DE1205696B - Process for vulcanizing 1,3-butadiene homo- or copolymers - Google Patents

Description

Process for vulcanizing 1,3-butadiene homo- or copolymers It is known. 1,3-butadiene homo- or copolymers with dimethylolphenols of the general formula in which R denotes an alkyl radical having 1 to 18 carbon atoms, vulcanizing in the presence of formaldehyde or formaldehyde-releasing compounds.

This process described in U.S. Patent 2,649,431 However, it is cumbersome and provides vulcanizates with inferior properties (cf. also the results obtained afterwards, those at the end of the description of the invention are listed).

In addition, the odor nuisance is caused by the vulcanization evolved free formaldehyde considerably.

Attempts have also been made to improve the properties of elastomers on the one hand and the phenolic resins on the other hand to combine in such a way that mixtures with new excellent properties arise. So is z. B. already ground rubber as a filler in phenolic molding compounds or ground phenolic resin as a filler has been used in rubber. without giving satisfactory results in every respect could be achieved.

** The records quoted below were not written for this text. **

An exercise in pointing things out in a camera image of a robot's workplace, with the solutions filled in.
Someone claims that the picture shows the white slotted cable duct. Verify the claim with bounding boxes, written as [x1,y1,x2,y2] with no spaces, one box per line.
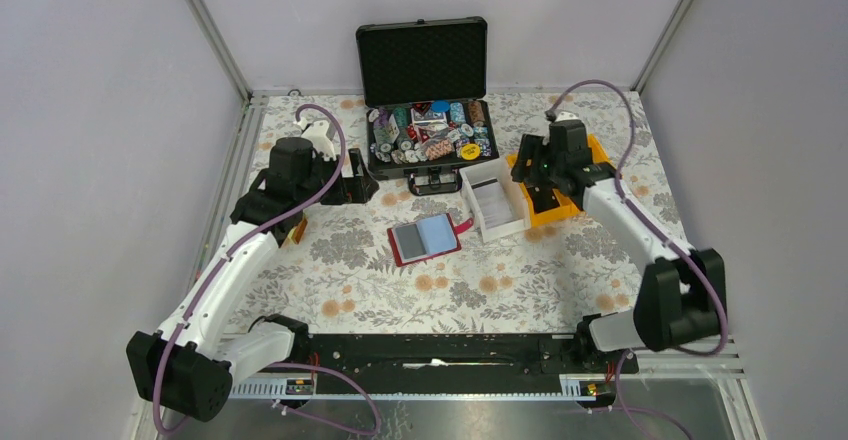
[229,374,615,403]

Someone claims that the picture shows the orange green sticky note block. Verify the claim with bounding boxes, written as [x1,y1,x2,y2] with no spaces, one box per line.
[285,217,308,245]

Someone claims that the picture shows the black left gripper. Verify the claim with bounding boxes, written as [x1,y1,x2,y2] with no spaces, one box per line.
[297,148,378,207]

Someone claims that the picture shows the floral patterned table mat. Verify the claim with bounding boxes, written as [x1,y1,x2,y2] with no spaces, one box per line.
[223,91,718,336]

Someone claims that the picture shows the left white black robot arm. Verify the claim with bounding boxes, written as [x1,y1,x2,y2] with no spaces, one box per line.
[126,137,379,422]

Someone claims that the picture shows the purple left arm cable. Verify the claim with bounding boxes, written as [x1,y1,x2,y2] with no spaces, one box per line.
[152,104,384,438]

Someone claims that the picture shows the black credit card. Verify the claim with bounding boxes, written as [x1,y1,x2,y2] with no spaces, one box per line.
[394,224,427,261]

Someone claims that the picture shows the yellow bin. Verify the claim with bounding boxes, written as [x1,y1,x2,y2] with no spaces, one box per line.
[506,152,584,229]
[581,134,610,164]

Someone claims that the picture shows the yellow round dealer chip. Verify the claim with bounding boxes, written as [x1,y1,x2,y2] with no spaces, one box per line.
[458,143,482,161]

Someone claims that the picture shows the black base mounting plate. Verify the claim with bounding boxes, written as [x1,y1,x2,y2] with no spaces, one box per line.
[263,333,639,386]

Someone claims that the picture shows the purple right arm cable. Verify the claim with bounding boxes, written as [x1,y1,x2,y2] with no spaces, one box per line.
[544,79,730,440]

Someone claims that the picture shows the cards in white bin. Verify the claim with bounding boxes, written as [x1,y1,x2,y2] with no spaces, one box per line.
[472,179,515,228]

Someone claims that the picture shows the red leather card holder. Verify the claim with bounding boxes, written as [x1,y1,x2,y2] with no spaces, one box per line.
[387,213,474,267]

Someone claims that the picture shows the black poker chip case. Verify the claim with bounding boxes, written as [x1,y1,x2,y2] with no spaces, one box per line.
[355,16,499,196]

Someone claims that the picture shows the white plastic bin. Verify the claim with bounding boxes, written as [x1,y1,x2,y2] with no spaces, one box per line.
[460,158,531,243]

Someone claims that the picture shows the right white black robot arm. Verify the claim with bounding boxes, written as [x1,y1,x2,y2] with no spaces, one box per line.
[511,120,729,372]

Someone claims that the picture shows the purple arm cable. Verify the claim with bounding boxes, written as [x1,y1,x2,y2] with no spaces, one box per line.
[152,104,384,438]
[544,79,730,440]

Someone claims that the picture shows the black card in yellow bin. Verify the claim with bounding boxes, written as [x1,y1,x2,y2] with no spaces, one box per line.
[531,188,560,214]

The invention relates to a process for vulcanizing butadiene homo- or copolymers, which is characterized in that the vulcanizing agent is the reaction product of at least 1.2 moles of formaldehyde and 1 mole of a phenol of the general formula is used. in which R and R 'are alkyl radicals. which together have less than 4 carbon atoms.

Examples of the phenols used are 2,5-dimethylphenol 3,5 - Dimethylphenol, 3 - methyl-5 ethylphenol and 3,4-dimethylphenol.

The condensation products to be used as vulcanizing agents do not necessarily need to be resole. Those phenols are also useful, which have a substituent in the 2-, 4- or 6-position. Such phenolic compounds do not give resoles when reacted with formaldehyde, but are excellent vulcanizing agents.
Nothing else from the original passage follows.